Work request:
When the string "joint" appears in a line of the records, show the whole line.

Record excerpts:
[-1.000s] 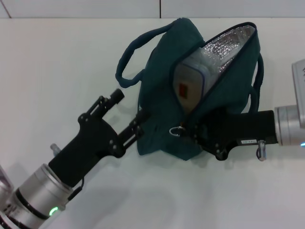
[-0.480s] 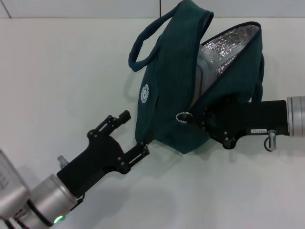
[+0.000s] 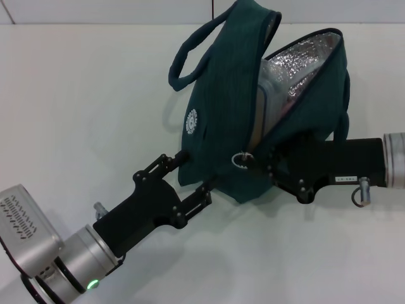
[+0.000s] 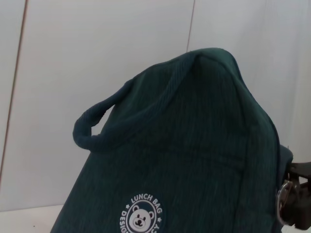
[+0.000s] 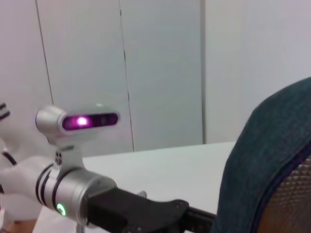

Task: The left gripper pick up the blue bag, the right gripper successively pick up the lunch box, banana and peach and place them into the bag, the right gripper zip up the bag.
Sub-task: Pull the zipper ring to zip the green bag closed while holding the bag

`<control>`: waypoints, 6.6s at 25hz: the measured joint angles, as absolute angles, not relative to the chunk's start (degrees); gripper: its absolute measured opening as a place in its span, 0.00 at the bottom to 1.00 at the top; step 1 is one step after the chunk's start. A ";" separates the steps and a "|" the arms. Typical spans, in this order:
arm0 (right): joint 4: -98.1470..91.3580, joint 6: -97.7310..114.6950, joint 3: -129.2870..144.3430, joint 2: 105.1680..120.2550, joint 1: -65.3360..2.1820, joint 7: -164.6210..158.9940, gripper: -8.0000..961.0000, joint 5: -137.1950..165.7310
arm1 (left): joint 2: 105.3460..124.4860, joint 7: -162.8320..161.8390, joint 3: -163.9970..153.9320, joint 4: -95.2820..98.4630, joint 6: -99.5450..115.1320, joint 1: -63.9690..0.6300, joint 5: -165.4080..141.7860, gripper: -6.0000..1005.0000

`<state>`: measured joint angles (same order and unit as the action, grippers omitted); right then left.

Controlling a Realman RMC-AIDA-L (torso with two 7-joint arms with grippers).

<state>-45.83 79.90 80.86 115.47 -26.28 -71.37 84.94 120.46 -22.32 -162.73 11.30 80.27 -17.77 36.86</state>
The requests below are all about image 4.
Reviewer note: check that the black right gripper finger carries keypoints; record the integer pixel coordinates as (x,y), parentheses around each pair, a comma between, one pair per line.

Task output:
`<control>`: waypoints, 6.6s at 25hz: the measured joint angles, as absolute angles, not relative to the chunk's start (degrees); gripper: its absolute measured opening as a place in its span, 0.00 at the bottom to 1.00 at the top; step 1 is one step after the chunk's start. A ";" separates the steps and a "|" the arms. Typical spans, in this order:
arm0 (right): joint 4: -98.1470..91.3580, joint 6: -97.7310..114.6950, joint 3: -129.2870..144.3430, joint 2: 105.1680..120.2550, joint 1: -65.3360..2.1820, joint 7: -164.6210..158.9940, gripper: -8.0000..961.0000, joint 5: -137.1950..165.7310
arm1 (left): joint 2: 105.3460..124.4860, joint 7: -162.8320..161.8390, joint 3: -163.9970..153.9320, joint 4: -95.2820..98.4630, joint 6: -99.5450..115.1320, joint 1: -63.9690..0.6300, joint 5: -165.4080..141.7860, gripper: -6.0000..1005.0000
`<state>`: measured joint angles (same order and unit as the action, grippers omitted); right then left.
Controlling a Realman RMC-AIDA-L (torso with two 7-joint arms with grippers).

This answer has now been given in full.